[Items from a data source]

********************

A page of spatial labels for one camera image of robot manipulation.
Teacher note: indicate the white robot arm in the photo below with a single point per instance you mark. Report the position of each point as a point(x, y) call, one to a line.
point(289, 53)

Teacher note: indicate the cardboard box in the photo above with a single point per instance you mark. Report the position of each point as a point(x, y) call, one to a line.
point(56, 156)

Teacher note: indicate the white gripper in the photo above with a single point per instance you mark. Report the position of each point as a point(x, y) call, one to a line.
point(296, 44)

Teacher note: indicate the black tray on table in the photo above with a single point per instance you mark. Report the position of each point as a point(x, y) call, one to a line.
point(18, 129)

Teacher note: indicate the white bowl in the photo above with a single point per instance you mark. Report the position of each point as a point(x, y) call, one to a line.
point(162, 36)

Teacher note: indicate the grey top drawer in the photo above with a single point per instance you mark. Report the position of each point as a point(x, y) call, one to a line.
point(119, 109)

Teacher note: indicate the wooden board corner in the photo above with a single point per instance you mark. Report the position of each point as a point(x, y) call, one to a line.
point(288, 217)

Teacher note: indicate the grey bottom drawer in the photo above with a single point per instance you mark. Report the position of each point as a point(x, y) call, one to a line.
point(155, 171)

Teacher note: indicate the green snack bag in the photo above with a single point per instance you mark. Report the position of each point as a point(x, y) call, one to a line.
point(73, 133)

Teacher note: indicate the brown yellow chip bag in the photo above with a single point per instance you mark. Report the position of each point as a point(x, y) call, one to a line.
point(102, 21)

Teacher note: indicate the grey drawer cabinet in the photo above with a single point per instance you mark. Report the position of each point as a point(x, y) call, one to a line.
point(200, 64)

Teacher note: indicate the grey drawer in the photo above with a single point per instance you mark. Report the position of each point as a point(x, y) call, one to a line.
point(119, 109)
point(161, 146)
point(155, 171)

********************

● Your objective: Copy the records out again word for word.

● Task result:
A page of spatial labels for one camera image of robot manipulation.
Teacher note: indicate the white robot arm in the photo below with a single point per instance you mark. Report the position of each point as a point(x, y) call, one to a line.
point(289, 53)

Teacher note: indicate the cardboard box in the photo above with a single point per instance you mark. Report the position of each point as a point(x, y) call, one to a line.
point(56, 156)

Teacher note: indicate the white gripper in the photo above with a single point per instance you mark. Report the position of each point as a point(x, y) call, one to a line.
point(296, 44)

Teacher note: indicate the black tray on table in the photo above with a single point per instance you mark. Report the position of each point as a point(x, y) call, one to a line.
point(18, 129)

Teacher note: indicate the white bowl in the photo above with a single point per instance you mark. Report the position of each point as a point(x, y) call, one to a line.
point(162, 36)

Teacher note: indicate the grey top drawer in the photo above with a single point per instance you mark. Report the position of each point as a point(x, y) call, one to a line.
point(119, 109)

Teacher note: indicate the wooden board corner in the photo above with a single point per instance you mark. Report the position of each point as a point(x, y) call, one to a line.
point(288, 217)

Teacher note: indicate the grey bottom drawer in the photo above with a single point per instance you mark. Report the position of each point as a point(x, y) call, one to a line.
point(155, 171)

Teacher note: indicate the green snack bag in the photo above with a single point per instance you mark. Report the position of each point as a point(x, y) call, one to a line.
point(73, 133)

Teacher note: indicate the brown yellow chip bag in the photo above with a single point per instance you mark. Report the position of each point as a point(x, y) call, one to a line.
point(102, 21)

Teacher note: indicate the grey drawer cabinet in the photo above with a single point per instance you mark. Report the position of each point as a point(x, y) call, one to a line.
point(200, 64)

Teacher note: indicate the grey drawer in the photo above with a single point per instance you mark. Report the position of each point as a point(x, y) call, one to a line.
point(119, 109)
point(161, 146)
point(155, 171)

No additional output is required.